Distributed hydrological models are crucial for flood prediction, drought analysis, and water resource monitoring. They are typically calibrated using streamflow observations at the watershed outflow to determine the best parameter values within their common ranges. These models are then applied to analyze management and climate scenarios. However, accurately representing hydrological complexities is challenging due to limited knowledge, data availability, and imprecise measurements. Uncertainties in these models arise from parameters, model structure, calibration processes, and data, especially in regions with scarce data. Consequently, hydrological models require extensive hydro-meteorological data for calibration and validation, which can be costly and time-consuming. Recently, remote sensing techniques advanced hydrological modeling by providing regular sampling of essential variables like precipitation, soil moisture, and evapotranspiration. However, thanks to technological advancements, numerous global and regional remote seeing products for the same variable have become freely available.
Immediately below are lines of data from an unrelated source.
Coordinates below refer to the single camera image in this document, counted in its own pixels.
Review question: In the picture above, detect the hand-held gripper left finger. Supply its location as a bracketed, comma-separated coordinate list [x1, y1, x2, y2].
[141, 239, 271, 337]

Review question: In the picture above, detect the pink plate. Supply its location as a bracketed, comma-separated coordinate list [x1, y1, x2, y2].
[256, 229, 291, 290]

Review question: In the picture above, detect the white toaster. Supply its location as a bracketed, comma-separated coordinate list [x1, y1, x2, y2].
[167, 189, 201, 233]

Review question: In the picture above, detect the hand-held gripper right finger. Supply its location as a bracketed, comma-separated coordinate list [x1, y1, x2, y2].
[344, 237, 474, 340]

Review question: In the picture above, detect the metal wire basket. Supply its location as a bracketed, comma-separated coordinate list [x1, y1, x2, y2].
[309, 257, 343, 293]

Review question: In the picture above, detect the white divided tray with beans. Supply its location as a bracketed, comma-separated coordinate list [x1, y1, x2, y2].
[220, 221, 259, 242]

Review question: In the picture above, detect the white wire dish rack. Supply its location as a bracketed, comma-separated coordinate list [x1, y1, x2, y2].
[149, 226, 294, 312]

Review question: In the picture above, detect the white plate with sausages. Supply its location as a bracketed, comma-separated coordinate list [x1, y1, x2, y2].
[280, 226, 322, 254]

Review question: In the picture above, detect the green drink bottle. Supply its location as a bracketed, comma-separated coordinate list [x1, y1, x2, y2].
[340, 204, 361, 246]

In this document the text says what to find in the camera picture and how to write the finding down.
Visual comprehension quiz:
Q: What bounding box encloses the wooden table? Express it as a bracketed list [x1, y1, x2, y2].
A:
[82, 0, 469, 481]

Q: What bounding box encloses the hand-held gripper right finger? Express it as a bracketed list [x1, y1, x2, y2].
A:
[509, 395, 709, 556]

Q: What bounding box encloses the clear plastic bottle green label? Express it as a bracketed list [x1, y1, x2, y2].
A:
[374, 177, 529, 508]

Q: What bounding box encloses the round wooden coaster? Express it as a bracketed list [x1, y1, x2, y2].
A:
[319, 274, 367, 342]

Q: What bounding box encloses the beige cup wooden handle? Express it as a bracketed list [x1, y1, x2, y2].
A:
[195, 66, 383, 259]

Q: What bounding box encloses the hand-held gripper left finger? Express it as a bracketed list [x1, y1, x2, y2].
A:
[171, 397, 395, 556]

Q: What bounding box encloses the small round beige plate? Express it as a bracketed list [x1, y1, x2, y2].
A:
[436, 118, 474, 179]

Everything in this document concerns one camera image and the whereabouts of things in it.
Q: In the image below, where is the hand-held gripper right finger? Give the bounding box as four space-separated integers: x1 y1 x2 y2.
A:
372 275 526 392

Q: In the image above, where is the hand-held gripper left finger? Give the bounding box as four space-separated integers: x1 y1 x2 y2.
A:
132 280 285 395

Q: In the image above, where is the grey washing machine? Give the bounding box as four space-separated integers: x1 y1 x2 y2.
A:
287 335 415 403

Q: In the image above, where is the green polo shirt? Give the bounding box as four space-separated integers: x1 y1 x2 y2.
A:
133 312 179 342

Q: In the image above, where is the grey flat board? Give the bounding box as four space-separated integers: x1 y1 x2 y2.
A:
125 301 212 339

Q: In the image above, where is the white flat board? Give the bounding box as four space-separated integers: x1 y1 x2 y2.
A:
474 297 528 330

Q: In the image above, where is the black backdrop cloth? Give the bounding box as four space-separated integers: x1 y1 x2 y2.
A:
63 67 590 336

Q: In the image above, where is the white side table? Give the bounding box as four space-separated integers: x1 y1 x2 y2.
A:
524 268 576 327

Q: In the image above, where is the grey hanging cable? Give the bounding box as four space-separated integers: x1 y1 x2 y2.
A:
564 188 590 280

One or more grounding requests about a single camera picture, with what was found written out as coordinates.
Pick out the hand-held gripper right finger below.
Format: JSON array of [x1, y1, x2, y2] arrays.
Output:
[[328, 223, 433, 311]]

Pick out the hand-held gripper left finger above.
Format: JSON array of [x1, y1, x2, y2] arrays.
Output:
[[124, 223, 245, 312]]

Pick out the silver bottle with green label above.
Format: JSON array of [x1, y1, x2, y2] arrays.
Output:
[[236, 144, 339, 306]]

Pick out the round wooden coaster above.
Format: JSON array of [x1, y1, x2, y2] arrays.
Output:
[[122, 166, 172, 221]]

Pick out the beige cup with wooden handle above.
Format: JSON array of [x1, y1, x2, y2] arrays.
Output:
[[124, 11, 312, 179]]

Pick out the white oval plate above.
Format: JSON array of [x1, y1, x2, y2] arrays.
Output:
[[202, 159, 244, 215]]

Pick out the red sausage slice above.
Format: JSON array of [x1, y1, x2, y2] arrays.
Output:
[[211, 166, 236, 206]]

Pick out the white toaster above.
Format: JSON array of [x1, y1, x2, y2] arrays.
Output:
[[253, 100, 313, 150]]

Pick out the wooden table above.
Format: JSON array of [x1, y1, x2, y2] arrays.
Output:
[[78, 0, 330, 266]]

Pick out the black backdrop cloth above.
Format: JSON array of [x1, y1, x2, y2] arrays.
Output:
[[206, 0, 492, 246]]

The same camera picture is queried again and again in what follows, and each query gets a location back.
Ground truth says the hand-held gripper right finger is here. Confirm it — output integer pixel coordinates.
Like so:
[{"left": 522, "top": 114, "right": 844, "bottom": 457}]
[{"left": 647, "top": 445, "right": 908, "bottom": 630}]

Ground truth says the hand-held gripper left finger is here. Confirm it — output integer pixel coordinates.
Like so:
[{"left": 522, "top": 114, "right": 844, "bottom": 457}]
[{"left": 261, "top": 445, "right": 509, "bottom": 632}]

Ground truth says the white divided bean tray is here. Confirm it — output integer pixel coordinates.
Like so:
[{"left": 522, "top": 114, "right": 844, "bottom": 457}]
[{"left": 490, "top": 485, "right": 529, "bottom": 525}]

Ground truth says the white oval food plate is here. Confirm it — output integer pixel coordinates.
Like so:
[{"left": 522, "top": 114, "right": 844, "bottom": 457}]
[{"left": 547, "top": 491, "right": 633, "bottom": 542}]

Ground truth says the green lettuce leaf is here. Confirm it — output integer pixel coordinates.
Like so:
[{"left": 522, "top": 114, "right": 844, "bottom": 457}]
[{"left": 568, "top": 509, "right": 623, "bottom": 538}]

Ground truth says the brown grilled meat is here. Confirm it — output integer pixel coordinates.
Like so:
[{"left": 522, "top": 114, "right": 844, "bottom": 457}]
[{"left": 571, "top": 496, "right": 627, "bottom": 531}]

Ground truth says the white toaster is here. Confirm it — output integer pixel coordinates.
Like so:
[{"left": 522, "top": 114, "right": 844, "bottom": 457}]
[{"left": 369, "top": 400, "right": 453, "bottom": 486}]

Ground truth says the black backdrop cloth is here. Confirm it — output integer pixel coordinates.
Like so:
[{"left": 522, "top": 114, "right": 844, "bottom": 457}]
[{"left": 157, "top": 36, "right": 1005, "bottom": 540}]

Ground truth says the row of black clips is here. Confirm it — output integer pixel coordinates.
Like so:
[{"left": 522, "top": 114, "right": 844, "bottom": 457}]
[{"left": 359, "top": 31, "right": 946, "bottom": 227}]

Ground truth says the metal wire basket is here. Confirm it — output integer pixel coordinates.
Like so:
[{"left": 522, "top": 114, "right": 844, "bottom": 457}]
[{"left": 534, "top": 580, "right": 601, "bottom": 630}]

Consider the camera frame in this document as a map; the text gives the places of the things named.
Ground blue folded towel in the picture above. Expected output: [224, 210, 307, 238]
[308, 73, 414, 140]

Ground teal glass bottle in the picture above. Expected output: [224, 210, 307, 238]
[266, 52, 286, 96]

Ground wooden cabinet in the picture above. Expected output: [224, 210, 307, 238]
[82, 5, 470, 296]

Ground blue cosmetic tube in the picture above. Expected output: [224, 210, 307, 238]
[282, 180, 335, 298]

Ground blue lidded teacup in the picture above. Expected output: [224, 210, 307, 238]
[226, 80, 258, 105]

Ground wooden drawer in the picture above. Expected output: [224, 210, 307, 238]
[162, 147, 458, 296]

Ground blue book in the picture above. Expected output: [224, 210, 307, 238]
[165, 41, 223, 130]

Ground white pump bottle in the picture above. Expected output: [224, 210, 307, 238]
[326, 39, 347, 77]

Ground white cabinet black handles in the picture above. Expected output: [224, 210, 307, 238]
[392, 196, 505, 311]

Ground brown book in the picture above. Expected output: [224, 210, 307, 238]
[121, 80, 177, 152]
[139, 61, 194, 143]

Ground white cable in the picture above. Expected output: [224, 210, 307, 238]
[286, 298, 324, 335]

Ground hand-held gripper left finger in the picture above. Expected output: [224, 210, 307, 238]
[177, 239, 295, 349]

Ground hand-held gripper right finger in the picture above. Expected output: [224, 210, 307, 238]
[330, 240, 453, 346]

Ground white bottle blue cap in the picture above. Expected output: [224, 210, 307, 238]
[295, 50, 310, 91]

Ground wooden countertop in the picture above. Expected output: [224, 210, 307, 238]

These products vary in their algorithms, approaches, spatial and temporal resolutions, leading to diverse datasets for the same variable. Therefore, different products can perform differently in terms of parameter estimation, model robustness, and water balance predictions within the same area. However, each product may introduce biases or uncertainties, necessitating modelers to assess their performance and carefully choose the most suitable product for their study objectives. This research reviews commonly used remotely sensed products and the techniques and approaches for integrating them into distributed and semi-distributed hydrological models. Additionally, this review examines the uncertainties associated with different existing products and their performance within hydrological models.